* **HOW TO COMPLETE THIS TASK**: Give the lines again exactly as they appear below, from the line with "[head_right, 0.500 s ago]" to the line with "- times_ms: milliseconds", both included, and only those lines. Leave every picture out.

-- INFORMATION follows --

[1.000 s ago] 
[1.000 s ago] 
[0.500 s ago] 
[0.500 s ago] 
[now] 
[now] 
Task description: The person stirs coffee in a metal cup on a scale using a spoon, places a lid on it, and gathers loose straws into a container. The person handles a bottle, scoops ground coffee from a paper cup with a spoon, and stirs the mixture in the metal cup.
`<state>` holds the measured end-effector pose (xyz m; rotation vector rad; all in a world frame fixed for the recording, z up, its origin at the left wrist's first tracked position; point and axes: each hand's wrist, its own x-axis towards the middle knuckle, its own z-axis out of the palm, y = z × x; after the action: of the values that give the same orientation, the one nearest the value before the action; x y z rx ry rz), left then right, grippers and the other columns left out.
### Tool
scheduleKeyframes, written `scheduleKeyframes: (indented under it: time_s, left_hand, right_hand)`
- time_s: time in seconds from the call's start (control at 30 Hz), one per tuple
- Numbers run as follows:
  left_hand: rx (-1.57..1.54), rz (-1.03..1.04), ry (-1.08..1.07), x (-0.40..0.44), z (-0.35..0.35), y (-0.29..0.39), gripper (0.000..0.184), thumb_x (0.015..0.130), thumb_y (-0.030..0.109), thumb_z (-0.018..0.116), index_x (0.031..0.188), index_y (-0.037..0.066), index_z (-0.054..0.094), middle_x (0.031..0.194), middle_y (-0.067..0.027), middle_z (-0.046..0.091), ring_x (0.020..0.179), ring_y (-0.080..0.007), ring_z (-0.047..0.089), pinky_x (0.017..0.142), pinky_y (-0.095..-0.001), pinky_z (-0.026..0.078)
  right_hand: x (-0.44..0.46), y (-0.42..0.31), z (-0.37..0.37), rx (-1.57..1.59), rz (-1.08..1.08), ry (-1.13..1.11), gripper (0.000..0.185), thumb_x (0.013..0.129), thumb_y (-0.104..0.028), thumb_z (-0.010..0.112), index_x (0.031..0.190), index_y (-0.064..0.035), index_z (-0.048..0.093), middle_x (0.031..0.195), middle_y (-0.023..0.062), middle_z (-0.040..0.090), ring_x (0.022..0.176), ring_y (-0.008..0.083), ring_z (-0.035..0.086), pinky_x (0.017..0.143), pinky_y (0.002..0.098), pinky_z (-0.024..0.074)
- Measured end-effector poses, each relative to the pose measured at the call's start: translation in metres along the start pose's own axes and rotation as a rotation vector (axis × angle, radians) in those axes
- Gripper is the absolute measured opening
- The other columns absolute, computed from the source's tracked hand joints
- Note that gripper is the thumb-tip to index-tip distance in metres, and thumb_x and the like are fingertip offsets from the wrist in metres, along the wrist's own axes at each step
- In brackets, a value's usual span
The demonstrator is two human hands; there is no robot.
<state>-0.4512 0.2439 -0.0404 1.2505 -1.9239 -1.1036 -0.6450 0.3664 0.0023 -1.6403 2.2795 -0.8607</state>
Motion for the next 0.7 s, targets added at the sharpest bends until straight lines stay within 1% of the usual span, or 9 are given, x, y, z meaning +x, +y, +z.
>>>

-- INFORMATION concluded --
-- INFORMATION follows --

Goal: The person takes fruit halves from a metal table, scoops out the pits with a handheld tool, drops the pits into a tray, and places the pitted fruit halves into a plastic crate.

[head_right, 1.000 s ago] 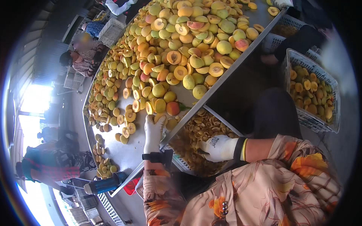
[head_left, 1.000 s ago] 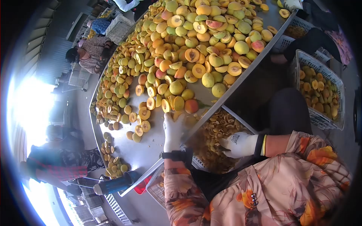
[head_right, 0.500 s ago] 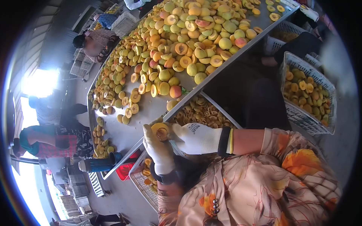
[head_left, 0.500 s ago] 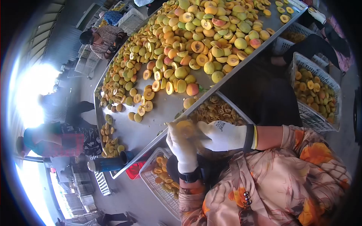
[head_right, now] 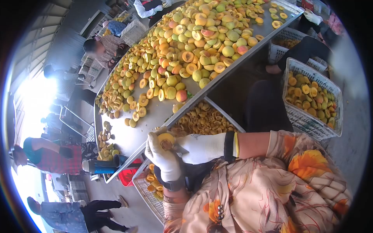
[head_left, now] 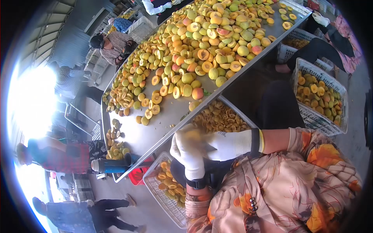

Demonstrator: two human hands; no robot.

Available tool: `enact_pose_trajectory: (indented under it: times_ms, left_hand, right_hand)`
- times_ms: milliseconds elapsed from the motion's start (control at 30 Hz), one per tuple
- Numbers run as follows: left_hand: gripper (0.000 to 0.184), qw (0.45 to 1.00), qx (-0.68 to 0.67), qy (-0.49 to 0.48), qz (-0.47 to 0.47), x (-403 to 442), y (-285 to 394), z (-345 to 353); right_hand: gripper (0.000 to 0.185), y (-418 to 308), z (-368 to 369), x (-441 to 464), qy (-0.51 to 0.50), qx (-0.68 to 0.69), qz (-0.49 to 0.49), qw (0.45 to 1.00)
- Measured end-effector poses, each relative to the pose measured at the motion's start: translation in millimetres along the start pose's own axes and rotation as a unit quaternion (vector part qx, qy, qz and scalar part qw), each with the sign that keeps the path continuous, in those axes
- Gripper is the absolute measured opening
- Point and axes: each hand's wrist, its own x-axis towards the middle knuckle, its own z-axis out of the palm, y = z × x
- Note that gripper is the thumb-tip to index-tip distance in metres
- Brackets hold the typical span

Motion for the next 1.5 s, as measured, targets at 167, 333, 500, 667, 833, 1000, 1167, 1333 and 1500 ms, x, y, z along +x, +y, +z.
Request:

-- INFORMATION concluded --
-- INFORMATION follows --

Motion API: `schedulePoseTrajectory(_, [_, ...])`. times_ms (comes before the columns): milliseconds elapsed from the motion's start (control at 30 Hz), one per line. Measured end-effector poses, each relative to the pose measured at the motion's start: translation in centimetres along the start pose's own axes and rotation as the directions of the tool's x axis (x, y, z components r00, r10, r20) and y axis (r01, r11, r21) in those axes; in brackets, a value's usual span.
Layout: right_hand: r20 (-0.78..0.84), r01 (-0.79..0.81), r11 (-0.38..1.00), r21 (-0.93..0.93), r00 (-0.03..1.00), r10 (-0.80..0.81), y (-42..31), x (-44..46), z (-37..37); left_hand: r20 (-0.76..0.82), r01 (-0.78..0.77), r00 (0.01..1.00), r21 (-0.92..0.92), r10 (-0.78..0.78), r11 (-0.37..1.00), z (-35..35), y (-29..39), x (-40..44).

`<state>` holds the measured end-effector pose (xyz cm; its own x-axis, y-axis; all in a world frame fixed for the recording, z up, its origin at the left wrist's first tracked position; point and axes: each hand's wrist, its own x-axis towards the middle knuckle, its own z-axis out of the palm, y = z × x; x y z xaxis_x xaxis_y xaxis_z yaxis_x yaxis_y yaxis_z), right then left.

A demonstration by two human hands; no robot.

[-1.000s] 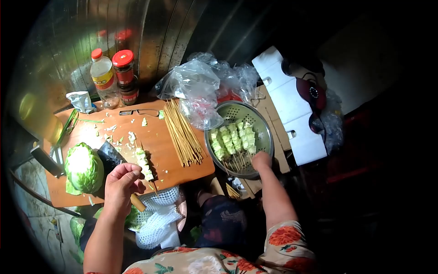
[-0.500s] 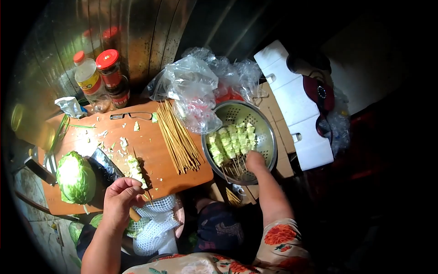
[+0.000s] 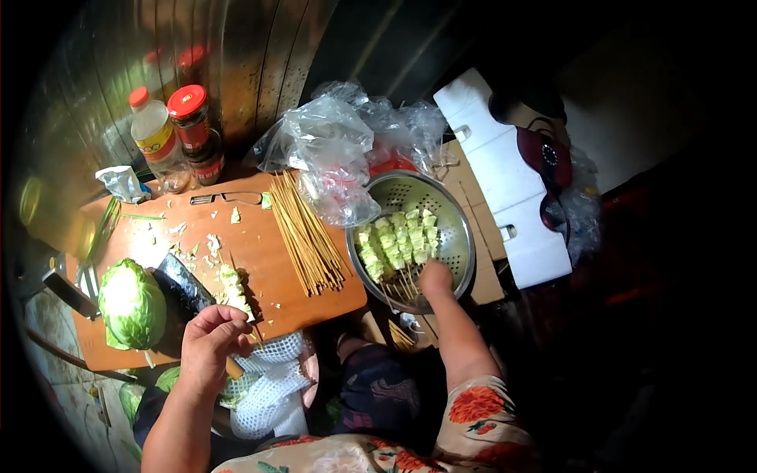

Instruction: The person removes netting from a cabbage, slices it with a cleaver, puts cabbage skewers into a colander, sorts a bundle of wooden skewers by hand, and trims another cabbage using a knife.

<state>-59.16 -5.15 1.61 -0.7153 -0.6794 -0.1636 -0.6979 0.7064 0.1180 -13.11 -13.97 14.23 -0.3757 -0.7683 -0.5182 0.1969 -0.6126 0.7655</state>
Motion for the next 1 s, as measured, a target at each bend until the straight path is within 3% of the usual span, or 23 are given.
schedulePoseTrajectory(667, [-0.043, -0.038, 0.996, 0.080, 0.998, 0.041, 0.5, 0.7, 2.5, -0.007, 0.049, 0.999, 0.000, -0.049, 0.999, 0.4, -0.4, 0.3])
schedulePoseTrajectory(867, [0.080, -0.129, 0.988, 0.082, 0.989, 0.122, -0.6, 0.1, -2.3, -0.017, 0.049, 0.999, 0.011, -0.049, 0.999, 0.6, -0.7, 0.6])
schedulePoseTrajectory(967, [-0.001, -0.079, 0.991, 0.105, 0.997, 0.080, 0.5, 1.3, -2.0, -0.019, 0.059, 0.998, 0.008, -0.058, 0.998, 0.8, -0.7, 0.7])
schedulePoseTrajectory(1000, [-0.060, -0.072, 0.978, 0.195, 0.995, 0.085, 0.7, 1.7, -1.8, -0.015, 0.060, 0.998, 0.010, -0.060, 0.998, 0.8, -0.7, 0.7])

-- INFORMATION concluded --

* **THE ANSWER**:
[head_right, 0.500 s ago] 
[head_left, 0.500 s ago] 
[head_right, now] 
[head_left, now] 

Demonstrator: two human hands; no robot.

Available tool: `enact_pose_trajectory: (indented under it: times_ms, left_hand, right_hand)`
- times_ms: milliseconds elapsed from the motion's start (control at 30 Hz), one per tuple

The exercise was answered completely.